Florida hospitals, health care facilities in Hurricane Milton's path prepare for worst
The Hindu
Florida healthcare facilities prepare for Hurricane Milton, evacuating patients and stocking up on supplies to weather the storm.
Hospitals and other healthcare facilities on Florida's Gulf Coast — still reeling from Hurricane Helene — are now revving up for Hurricane Milton.
Hurricane Milton remains a ferocious storm that could land a once-in-a-century direct hit on Tampa and St. Petersburg, engulfing the populous region with towering storm surges and turning debris from Helene’s devastation 12 days ago into projectiles.
While the storm had previously weakened, the U.S. National Hurricane Center said Tuesday that Hurricane Milton was once again a Category 5 storm.
The system, which is shaping up to be one of the most powerful to hit the region in years, is projected to make landfall a bit south of the Tampa area late Wednesday (October 9).
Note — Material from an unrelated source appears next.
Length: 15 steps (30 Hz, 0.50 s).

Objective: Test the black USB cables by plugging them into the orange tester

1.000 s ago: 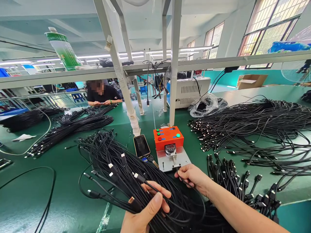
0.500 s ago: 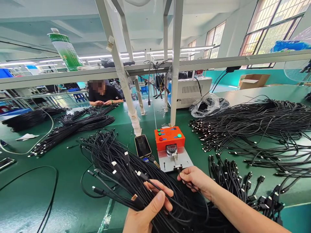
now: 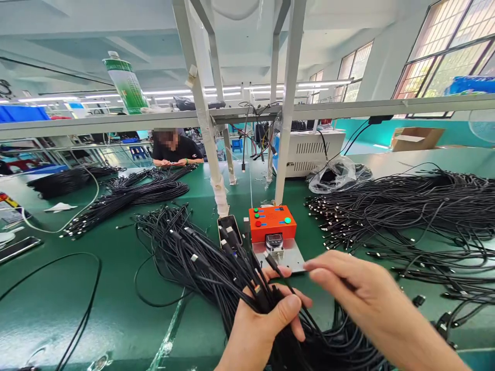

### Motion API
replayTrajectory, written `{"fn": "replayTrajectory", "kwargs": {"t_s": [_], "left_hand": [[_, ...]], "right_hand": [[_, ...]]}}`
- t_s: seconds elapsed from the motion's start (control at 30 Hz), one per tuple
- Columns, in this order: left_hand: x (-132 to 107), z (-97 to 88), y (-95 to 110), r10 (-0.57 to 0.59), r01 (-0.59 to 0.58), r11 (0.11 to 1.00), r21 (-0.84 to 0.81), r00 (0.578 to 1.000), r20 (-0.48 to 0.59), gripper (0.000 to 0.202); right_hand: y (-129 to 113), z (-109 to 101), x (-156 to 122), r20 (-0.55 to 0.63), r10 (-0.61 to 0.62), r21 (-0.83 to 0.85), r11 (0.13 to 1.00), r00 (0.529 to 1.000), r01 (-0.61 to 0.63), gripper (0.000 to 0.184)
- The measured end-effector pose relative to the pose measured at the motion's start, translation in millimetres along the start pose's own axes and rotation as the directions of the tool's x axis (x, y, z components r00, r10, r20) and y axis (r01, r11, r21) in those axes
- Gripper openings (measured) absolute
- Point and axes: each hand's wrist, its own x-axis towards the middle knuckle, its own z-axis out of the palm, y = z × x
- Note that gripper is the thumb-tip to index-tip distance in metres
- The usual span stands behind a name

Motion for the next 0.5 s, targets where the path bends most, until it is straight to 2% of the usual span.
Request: {"fn": "replayTrajectory", "kwargs": {"t_s": [0.03,0.1,0.17,0.27,0.33,0.4,0.5], "left_hand": [[1.3,1.4,-1.2,-0.004,0.004,1.0,0.004,1.0,0.017,0.028],[2.3,1.5,-3.1,0.003,-0.003,1.0,0.015,0.999,0.053,0.027],[0.4,-2.6,-4.7,0.0,-0.002,1.0,0.022,0.998,0.058,0.026],[-8.1,-15.8,-8.6,-0.025,0.025,1.0,-0.003,1.0,0.015,0.022],[-15.2,-26.9,-12.4,-0.038,0.038,0.999,-0.035,0.999,0.015,0.02],[-21.2,-37.0,-15.8,-0.058,0.06,0.997,-0.051,0.998,0.035,0.018],[-26.5,-46.2,-16.9,-0.08,0.083,0.996,-0.041,0.995,0.062,0.016]], "right_hand": [[-15.5,12.5,6.7,0.089,-0.022,0.065,0.998,0.996,0.016,0.022],[-33.9,27.6,18.1,0.24,-0.005,0.214,0.976,0.971,-0.048,0.027],[-34.9,28.1,25.7,0.294,0.061,0.33,0.93,0.954,-0.162,0.029],[-12.3,16.0,32.1,0.273,0.165,0.472,0.836,0.948,-0.281,0.03],[11.7,14.5,33.8,0.321,0.22,0.56,0.741,0.921,-0.372,0.03],[38.3,25.2,33.2,0.414,0.262,0.589,0.653,0.872,-0.476,0.033],[74.0,57.3,30.0,0.5,0.336,0.517,0.624,0.798,-0.587,0.036]]}}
Long-term care facilities in counties where mandatory evacuations have been issued are taking their patients elsewhere, while hospitals are largely on guard, preparing to stay open through the storm.
According to Florida Gov. Ron DeSantis' website, 10 hospitals have reported evacuations as of Tuesday afternoon. Three hundred health care facilities have evacuated as of this morning, the most many of the staff working there could remember, said Florida Agency for Health Care Administration deputy secretary Kim Smoak. That count included 63 nursing homes and 169 assisted living facilities.
Steve McCoy, chief of the Florida Department of Health's Bureau of Emergency Medical Oversight, said it is the state's “largest evacuation ever”.
Health officials are using almost 600 vehicles to take patients out of the storm's path, tracking them with blue wristbands that show where they were evacuated from and where they are being sent. They plan to keep getting patients out through the night, until winds reach sustained speeds of 40 mph and driving conditions become unsafe.